Time, the magazine that declared YouTube as the Person of the Year in 2006, recently released a list of YouTube’s top fifty videos. How this list was determined we do not know, but it is a marker of current tastes that merits attention.

In Time‘s list of YouTube’s top fifty videos fifteen are commercial productions, such as clips from news broadcasts, television shows, and music videos. Seven are made by semi-professional entertainers, such as the YouTube child star behind the Fred show. Over half, twenty-eight, are amateur videos featuring a wide range of subjects, from babies, children, puppets, assorted animals, and home-made music videos.

While it is only five years old, YouTube continues to demonstrate that we are entranced by content coming from amateur videographers. This defies long held expectations within the media industry that only professionals would be able to develop and deliver content that would attract a mass audience. Indeed, amateur content may yet prove to be a serious source of fragmentation and competition for eyeballs within the media ecology. Exact numbers are not yet available, but I strongly suspect that amateurs account for the majority of the 25 hours of video that is upload every minute to YouTube.
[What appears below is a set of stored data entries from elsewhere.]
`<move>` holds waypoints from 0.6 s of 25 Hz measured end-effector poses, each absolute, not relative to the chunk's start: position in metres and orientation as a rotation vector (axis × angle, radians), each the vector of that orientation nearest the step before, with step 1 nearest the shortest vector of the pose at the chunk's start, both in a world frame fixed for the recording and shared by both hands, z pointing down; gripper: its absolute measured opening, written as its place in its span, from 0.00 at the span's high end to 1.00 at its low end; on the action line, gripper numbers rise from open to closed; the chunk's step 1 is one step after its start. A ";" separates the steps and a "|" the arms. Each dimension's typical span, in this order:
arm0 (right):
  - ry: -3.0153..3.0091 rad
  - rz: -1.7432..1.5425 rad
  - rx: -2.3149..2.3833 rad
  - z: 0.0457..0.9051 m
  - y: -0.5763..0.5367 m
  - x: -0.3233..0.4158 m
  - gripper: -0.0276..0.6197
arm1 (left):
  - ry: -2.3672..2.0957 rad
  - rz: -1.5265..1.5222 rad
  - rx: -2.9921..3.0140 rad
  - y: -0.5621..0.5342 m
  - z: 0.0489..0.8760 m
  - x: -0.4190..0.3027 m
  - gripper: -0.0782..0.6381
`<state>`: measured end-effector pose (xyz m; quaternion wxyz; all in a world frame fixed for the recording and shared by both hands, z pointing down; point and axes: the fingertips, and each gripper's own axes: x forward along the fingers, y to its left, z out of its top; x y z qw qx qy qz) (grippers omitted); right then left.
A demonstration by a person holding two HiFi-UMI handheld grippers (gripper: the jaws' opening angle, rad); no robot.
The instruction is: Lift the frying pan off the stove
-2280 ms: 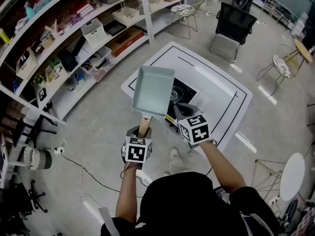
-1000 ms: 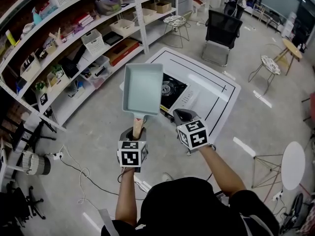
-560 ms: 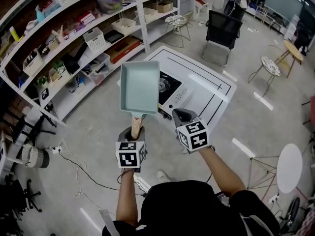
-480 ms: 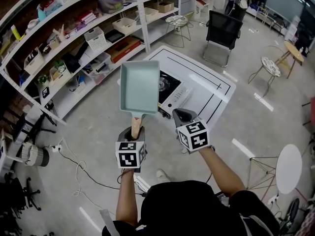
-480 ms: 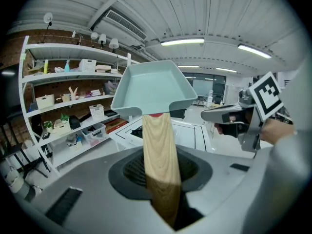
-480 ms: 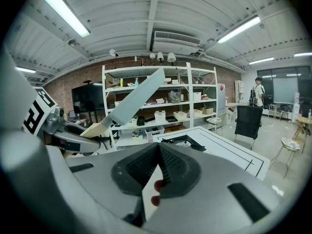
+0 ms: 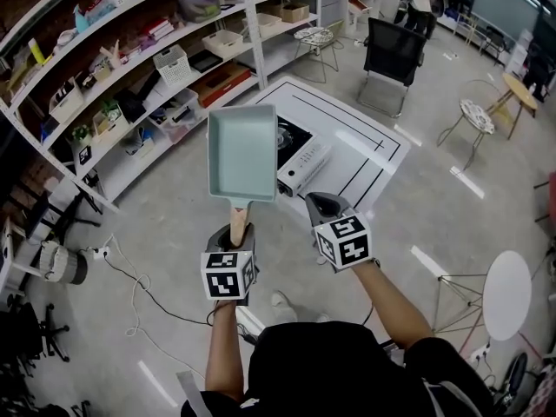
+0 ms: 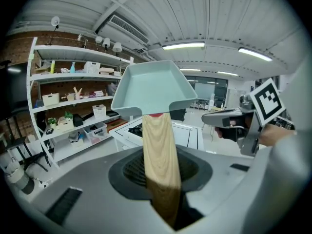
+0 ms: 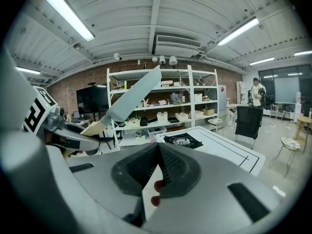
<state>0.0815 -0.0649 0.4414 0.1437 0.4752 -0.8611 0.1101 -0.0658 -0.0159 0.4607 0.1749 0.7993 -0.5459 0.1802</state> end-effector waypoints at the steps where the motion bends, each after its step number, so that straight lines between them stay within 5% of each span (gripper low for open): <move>1: -2.484 0.316 1.368 0.442 -0.060 0.083 0.95 | -1.549 0.505 2.264 -0.011 0.460 -0.064 0.74; 15: -2.506 0.284 1.335 0.440 -0.015 0.090 0.95 | -1.587 0.476 2.247 0.037 0.458 -0.057 0.74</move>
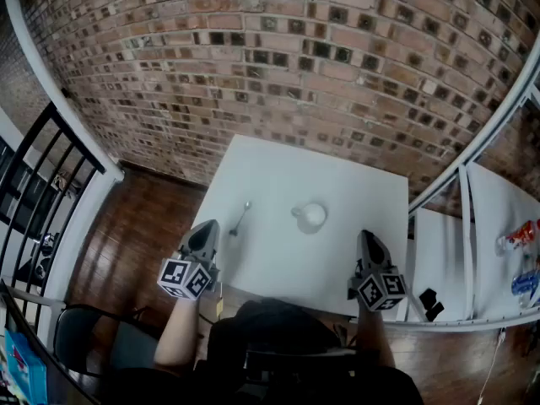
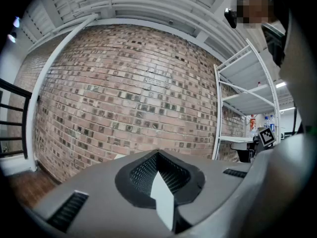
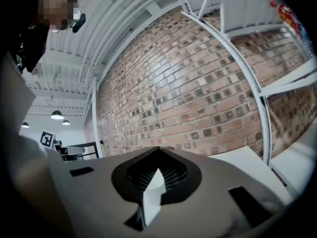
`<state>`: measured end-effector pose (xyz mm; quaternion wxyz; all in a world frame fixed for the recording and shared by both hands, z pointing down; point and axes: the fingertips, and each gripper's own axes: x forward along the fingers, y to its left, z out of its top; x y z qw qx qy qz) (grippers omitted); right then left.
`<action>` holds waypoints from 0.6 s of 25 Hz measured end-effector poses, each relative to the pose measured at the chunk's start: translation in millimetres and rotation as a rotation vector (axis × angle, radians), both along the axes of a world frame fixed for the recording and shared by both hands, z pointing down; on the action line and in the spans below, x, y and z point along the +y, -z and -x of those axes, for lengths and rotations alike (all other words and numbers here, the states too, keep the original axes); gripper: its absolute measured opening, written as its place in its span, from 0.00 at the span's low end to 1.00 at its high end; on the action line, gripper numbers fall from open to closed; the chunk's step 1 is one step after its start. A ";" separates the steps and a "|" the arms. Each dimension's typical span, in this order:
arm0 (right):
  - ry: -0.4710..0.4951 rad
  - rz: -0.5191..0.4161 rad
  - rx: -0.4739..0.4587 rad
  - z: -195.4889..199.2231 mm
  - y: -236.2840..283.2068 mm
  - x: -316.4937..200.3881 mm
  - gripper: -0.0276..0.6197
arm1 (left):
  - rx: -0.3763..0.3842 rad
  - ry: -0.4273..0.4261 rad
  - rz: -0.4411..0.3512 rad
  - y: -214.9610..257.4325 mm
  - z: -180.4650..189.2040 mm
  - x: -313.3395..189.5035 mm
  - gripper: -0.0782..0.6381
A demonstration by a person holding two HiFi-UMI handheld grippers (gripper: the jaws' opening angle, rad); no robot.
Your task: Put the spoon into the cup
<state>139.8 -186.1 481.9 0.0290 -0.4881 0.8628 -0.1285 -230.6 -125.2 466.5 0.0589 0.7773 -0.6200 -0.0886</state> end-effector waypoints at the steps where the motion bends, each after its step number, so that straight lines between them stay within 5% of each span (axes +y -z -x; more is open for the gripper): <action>1: 0.008 -0.006 0.006 1.7 2.2 -0.6 0.05 | -0.002 0.001 0.000 0.8 0.6 -0.5 0.11; 15: 0.065 -0.014 0.030 20.8 1.8 -1.7 0.05 | -0.032 0.009 0.053 -18.8 3.9 -11.2 0.11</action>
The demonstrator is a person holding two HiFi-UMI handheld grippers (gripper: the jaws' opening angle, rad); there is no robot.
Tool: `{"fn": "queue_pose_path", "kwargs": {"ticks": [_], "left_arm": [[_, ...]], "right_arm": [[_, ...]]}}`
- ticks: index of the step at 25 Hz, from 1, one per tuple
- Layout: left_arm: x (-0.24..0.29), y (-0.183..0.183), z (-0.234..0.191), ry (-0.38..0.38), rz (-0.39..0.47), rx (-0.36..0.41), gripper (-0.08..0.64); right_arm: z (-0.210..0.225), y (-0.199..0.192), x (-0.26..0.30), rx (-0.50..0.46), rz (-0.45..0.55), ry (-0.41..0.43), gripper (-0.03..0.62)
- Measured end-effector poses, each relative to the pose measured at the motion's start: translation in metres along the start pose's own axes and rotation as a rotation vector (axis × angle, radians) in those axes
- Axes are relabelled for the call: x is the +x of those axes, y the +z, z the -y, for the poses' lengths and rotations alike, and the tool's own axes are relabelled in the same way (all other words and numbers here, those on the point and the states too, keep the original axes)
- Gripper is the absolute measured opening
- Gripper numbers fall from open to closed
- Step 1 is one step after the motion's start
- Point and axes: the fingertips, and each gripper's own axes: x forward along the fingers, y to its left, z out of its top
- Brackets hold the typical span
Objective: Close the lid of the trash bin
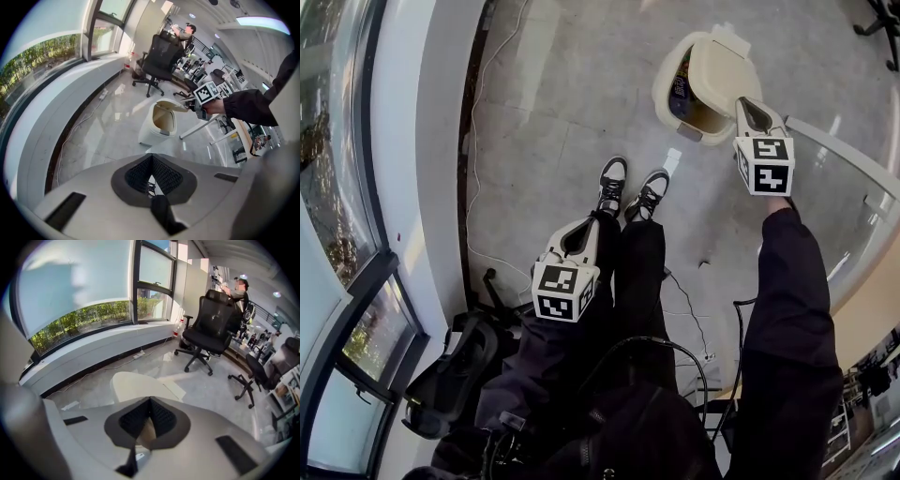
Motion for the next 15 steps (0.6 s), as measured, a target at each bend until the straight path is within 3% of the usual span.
{"fn": "queue_pose_path", "kwargs": {"ticks": [15], "left_arm": [[0.010, -0.017, -0.012, 0.006, -0.030, -0.030, 0.002]], "right_arm": [[-0.053, -0.066, 0.055, -0.041, -0.168, 0.141, 0.005]]}}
There are far more amateurs armed with video cameras than there are sources of professional content production. There are literally billions of amateur photographers and videographers in the world today, along with 1.7 billion Internet users. This means that we have entered into a fundamentally different paradigm of cultural production – one in which amateurs account for the majority of video-based cultural production. This situation, this shift in representational power, is unlikely to change.
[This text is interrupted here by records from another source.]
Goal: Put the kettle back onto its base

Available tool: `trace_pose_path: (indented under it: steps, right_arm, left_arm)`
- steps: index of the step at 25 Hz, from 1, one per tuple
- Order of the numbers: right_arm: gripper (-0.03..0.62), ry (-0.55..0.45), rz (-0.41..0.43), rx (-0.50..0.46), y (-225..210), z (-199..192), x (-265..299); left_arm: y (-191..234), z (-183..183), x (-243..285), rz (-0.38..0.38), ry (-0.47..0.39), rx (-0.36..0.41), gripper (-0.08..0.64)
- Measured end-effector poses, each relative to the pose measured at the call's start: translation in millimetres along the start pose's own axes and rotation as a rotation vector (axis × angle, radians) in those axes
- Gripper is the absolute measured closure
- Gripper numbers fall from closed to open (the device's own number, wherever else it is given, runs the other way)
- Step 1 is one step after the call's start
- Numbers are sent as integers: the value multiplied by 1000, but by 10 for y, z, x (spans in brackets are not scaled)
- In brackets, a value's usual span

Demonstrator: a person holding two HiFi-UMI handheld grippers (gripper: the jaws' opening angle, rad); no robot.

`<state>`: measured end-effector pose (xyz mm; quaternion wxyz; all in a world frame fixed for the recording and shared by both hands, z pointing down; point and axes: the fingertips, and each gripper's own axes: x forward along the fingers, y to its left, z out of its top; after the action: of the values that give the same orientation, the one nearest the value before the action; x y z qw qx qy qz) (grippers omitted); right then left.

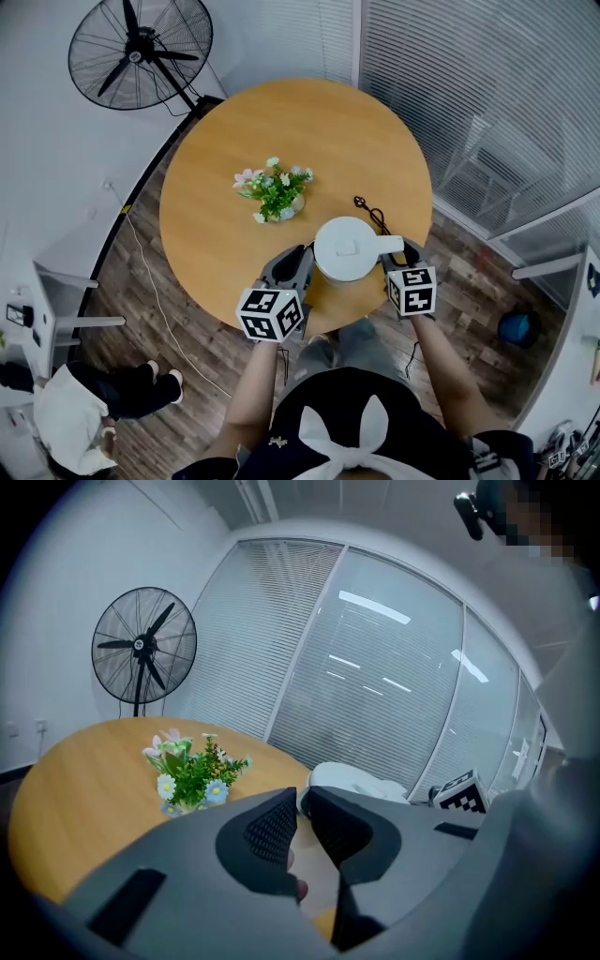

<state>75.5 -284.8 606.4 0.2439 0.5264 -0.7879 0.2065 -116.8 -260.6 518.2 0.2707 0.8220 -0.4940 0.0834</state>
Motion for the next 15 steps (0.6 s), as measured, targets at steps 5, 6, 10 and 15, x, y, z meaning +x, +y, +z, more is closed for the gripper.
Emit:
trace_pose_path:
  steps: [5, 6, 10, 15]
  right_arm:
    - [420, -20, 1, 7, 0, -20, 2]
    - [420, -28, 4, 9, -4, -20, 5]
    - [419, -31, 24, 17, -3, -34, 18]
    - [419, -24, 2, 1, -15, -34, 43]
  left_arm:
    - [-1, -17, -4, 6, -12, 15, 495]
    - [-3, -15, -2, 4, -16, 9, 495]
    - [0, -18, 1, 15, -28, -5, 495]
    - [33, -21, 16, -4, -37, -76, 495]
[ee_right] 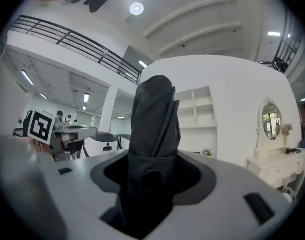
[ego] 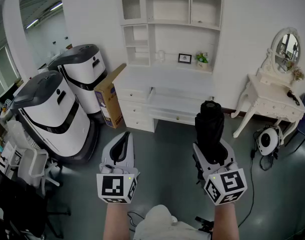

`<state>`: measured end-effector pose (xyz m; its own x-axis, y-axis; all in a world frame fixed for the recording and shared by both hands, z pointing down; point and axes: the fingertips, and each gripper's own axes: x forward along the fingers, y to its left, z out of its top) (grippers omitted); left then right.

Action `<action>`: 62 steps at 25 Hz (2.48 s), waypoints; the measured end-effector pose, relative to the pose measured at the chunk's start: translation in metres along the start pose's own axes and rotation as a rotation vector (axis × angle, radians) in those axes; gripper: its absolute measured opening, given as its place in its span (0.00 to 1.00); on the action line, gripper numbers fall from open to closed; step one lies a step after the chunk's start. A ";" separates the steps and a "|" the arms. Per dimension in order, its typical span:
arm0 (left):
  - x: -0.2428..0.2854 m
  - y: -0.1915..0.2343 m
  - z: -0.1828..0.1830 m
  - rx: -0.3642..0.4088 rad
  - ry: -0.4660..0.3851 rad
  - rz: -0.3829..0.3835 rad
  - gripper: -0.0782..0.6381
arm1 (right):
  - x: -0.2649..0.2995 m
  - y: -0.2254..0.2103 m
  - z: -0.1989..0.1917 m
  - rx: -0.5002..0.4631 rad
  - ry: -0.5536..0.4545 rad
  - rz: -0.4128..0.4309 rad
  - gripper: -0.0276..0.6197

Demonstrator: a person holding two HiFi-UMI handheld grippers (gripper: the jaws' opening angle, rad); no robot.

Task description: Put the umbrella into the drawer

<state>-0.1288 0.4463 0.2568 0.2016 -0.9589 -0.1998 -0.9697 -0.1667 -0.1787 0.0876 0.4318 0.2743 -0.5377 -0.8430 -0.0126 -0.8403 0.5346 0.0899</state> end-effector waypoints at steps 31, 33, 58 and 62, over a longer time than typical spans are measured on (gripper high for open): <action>0.237 0.085 -0.077 -0.020 0.019 -0.042 0.12 | 0.235 -0.092 -0.026 0.008 0.051 -0.005 0.42; 0.256 0.095 -0.083 -0.025 0.018 -0.046 0.12 | 0.255 -0.098 -0.026 0.007 0.054 -0.010 0.42; 0.385 0.118 -0.152 -0.102 0.062 -0.139 0.12 | 0.361 -0.156 -0.066 0.008 0.142 -0.092 0.42; 0.415 0.106 -0.160 -0.102 0.062 -0.154 0.12 | 0.372 -0.185 -0.075 0.021 0.140 -0.112 0.42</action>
<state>-0.1700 -0.0061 0.3095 0.3429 -0.9320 -0.1176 -0.9376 -0.3319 -0.1038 0.0476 0.0147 0.3276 -0.4273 -0.8964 0.1178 -0.8963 0.4370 0.0745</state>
The commercial sector will continue to have a distinct advantage in production values and capital investment, and the audience will continue to enjoy the blockbuster movies that Hollywood and Bollywood produce. Yet when I try to talk about movies or television shows with my undergraduate students I face the effects of a highly fragmented audience. Few of them will have seen the show that I wish to discuss. If I want to talk about something from the past, for example, the excellent 1976 movie Network, staring Faye Dunaway, maybe one or two out of sixty students will have seen it. But if I ask how many of my students have seen the video parodies of Hitler in the Downfall movie, or Laughing Baby, or a cat playing piano, or David after Dentist, the majority will have seen what I saw on YouTube.

And here we come to the crux of the matter. Television no longer offers a common culture. It is losing its position as the dominant source of shared stories. Increasingly, we find ourselves sharing the experience of having seen something on YouTube. And more often than not, that something was made by amateurs like us.